***** Data records

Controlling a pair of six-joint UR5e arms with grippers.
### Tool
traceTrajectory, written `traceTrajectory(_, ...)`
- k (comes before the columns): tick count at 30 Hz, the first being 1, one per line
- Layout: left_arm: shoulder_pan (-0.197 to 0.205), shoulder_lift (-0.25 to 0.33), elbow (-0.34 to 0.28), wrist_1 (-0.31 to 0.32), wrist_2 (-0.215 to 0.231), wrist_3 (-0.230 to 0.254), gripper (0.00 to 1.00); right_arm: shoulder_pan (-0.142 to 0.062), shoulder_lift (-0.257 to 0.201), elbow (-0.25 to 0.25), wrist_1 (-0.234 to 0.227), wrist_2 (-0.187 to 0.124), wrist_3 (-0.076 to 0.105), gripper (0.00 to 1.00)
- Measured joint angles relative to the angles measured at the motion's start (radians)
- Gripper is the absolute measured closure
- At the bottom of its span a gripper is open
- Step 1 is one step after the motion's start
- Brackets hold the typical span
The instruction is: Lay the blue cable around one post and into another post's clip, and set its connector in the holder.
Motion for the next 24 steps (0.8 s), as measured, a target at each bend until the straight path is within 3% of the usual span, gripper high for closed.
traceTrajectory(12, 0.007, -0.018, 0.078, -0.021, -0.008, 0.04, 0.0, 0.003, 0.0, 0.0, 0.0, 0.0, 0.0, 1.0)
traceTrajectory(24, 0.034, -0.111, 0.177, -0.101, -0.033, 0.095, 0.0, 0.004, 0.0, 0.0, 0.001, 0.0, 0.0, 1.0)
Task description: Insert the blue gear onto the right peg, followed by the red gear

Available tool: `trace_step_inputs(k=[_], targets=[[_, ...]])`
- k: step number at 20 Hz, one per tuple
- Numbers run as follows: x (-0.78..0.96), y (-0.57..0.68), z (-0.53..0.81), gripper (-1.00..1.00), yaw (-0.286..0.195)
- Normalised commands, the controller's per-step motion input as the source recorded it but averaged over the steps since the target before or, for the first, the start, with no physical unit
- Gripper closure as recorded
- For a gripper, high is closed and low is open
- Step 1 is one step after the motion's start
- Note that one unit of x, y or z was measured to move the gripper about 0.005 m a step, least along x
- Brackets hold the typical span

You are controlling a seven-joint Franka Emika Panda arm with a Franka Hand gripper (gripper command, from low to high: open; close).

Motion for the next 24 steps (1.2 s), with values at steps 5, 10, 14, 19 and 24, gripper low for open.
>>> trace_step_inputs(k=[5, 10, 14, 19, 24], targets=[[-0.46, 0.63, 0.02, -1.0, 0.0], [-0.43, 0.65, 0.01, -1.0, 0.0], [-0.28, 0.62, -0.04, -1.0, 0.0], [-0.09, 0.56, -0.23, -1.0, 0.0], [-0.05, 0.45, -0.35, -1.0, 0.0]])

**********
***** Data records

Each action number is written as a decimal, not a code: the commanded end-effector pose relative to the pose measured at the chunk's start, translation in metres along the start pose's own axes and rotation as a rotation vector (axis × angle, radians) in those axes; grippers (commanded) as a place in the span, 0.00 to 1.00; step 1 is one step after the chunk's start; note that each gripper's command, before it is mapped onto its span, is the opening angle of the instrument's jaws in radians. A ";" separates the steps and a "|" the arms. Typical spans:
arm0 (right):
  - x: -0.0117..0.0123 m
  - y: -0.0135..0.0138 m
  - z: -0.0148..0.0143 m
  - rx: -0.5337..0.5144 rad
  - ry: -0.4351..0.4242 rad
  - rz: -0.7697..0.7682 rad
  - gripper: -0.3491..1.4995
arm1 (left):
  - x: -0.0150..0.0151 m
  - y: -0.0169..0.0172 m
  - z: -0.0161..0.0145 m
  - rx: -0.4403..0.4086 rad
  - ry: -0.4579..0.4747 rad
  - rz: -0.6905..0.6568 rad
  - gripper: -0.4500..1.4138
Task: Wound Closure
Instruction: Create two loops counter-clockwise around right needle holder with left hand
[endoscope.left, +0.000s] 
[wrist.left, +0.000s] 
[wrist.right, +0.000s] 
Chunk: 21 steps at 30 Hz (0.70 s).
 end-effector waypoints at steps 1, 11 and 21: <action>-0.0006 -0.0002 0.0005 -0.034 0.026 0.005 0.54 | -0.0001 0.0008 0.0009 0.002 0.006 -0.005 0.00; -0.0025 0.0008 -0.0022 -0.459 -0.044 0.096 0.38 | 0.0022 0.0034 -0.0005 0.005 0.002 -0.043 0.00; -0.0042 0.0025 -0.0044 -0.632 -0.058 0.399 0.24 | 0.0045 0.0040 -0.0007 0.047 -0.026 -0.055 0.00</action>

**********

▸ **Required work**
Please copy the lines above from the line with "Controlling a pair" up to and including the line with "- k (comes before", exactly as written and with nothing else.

▸ **The completed task**
Controlling a pair of six-joint UR5e arms with grippers.
### Tool
traceTrajectory, written `traceTrajectory(_, ...)`
- k (comes before the columns): tick count at 30 Hz, the first being 1, one per line

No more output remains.